= Lily E. Kay =

Science historian (1947–2000)

Lily E. Kay (May 22, 1947 – December 18, 2000) was a historian of science noted for her studies of molecular biology.

==Education and early life==

Kay was born in Kraków, Poland, the daughter of concentration camp survivors. The family relocated to Israel and then, in 1960, to the United States. Kay graduated from the University of Pittsburgh in 1969 and in 1986 earned her Ph.D. from Johns Hopkins University in the history of science.

==Teaching, research, and fellowships==

Before earning her Ph.D., Kay taught high school physics, worked as a biochemistry research associate at the University of Pittsburgh and a senior research assistant at the Salk Institute. While there, she studied the molecular biology of viruses.

Kay spent two years as a postdoctoral fellow of the American Philosophical Society. She taught the history of science at the University of Chicago and then spent eight years at MIT. She was awarded a Guggenheim fellowship in 1997. Kay then worked as an independent scholar and held guest appointments at Harvard University and the Max Planck Institute for the History of Science. At the time of her death, Kay was studying serial computing, artificial intelligence, and models of brain function.

==Scholarship==

In The Molecular Vision of Life (1993), Kay focused upon elite players in Pasadena, where she centered the creation of the field of molecular biology, and argued that "pure" science is influenced by pragmatism (and, in the case of molecular biology, the goals of eugenics). Norman H. Horowitz of Caltech, offended by both Kay's approach (he deemed it antireductionist, fundamentally political and antiscientific) and her characterization of scientists of his acquaintance (he lamented her failure to ask his personal opinion of these men), dismissed its historiographical value. Joshua Lederberg and Linus Pauling were among those with positive opinions of the book, which has become a classic work.

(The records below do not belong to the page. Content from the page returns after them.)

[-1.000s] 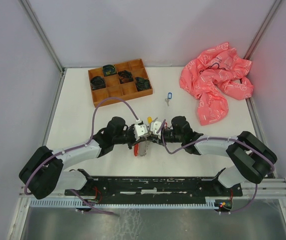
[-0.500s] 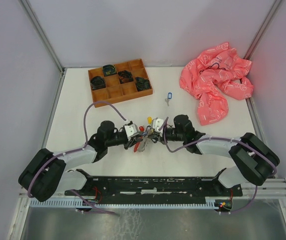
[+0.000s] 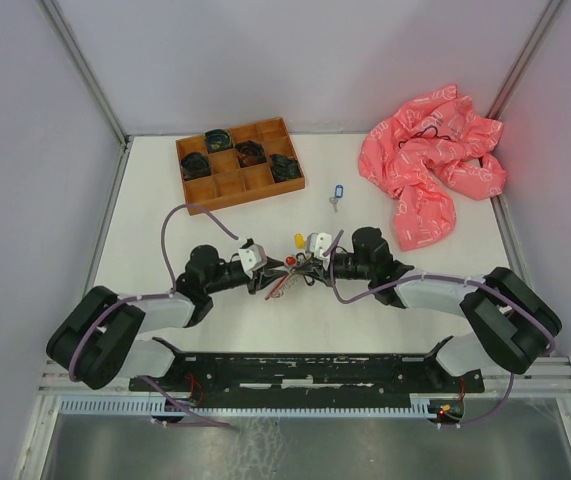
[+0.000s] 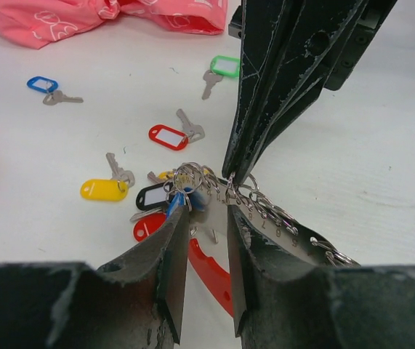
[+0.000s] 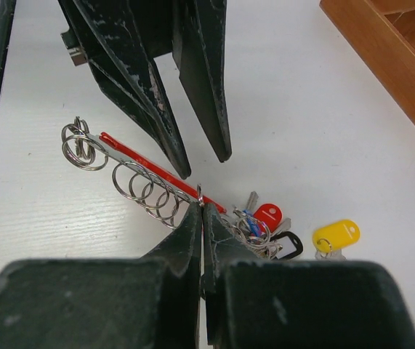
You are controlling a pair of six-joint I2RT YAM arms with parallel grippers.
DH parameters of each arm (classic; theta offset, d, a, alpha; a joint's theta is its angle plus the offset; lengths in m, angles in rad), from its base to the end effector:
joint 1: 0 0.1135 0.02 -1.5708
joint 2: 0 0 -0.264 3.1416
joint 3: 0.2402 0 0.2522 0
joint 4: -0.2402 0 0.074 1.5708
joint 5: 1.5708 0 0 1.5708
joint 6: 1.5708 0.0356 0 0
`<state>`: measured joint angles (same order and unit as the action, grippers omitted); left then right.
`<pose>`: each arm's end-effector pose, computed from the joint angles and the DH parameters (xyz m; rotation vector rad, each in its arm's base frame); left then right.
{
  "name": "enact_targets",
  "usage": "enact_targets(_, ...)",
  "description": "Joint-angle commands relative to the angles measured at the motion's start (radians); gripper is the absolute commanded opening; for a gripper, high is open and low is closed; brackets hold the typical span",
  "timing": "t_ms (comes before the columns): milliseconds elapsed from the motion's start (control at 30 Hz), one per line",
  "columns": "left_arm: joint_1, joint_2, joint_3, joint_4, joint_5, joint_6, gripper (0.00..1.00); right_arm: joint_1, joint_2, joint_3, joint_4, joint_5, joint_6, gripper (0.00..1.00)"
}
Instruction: Put the keys on the keyring
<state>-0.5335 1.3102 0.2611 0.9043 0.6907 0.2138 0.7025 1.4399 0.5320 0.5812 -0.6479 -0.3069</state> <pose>0.1834 -0.1347 0.1715 1.0951 1.3674 -0.8244 0.2002 0.1977 0.1862 -1.2988 1.4197 0.8795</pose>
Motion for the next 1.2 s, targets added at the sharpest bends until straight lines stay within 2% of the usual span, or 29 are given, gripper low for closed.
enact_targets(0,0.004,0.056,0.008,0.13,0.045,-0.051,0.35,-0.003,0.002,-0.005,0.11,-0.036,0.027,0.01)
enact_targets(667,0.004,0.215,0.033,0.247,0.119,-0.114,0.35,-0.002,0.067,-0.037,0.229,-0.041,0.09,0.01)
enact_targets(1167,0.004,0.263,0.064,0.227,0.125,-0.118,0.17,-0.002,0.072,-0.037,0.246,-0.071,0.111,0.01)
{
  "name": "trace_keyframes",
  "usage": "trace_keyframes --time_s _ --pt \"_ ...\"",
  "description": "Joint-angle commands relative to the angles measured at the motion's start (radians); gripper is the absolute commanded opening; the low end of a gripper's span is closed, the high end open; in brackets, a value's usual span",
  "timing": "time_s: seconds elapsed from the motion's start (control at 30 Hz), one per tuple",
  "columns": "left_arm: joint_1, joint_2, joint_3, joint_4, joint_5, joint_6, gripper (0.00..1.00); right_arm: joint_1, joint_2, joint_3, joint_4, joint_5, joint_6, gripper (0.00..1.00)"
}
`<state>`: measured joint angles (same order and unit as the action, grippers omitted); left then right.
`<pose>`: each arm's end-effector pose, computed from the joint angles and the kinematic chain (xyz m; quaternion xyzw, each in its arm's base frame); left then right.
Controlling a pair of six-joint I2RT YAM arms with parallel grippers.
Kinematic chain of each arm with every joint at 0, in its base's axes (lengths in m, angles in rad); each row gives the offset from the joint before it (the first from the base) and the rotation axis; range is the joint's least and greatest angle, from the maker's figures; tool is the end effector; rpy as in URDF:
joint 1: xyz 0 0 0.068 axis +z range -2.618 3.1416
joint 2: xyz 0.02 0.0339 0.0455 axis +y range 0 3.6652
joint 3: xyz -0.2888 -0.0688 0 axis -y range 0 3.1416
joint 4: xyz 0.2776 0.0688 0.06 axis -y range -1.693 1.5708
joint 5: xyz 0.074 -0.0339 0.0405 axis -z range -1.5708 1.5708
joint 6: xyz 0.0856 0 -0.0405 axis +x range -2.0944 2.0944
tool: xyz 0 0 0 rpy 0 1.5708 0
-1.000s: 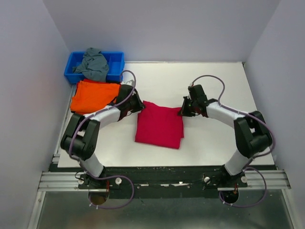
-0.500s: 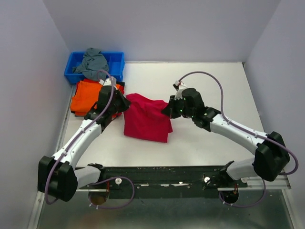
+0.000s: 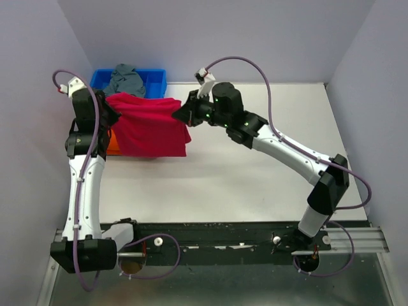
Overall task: Fold and stack the t-shirts
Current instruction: Put the neatly folded tshirt into the corner of the board with both arms
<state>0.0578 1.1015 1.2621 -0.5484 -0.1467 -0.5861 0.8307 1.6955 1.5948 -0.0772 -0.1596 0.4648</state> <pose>0.2995 0.0299 0.4147 -0.3007 0.7724 -0.0865 0.5527 0.3232 0.3741 0.4038 -0.1894 0.7426 0.4346 0.4730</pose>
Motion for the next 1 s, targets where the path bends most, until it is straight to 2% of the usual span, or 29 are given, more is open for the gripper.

In Who Wrote the Book of Life? (1999), Kay argued that information theory influenced research in molecular biology, as well as the rhetoric surrounding the field in the 1950s and 1960s. Solomon Golomb deemed it revisionist history, unconvincing based upon his professional experience, yet well-researched and accurate. Richard Lewontin endorsed Kay's poststructuralist approach and her assertion of the ambivalent results of the deployment of metaphors.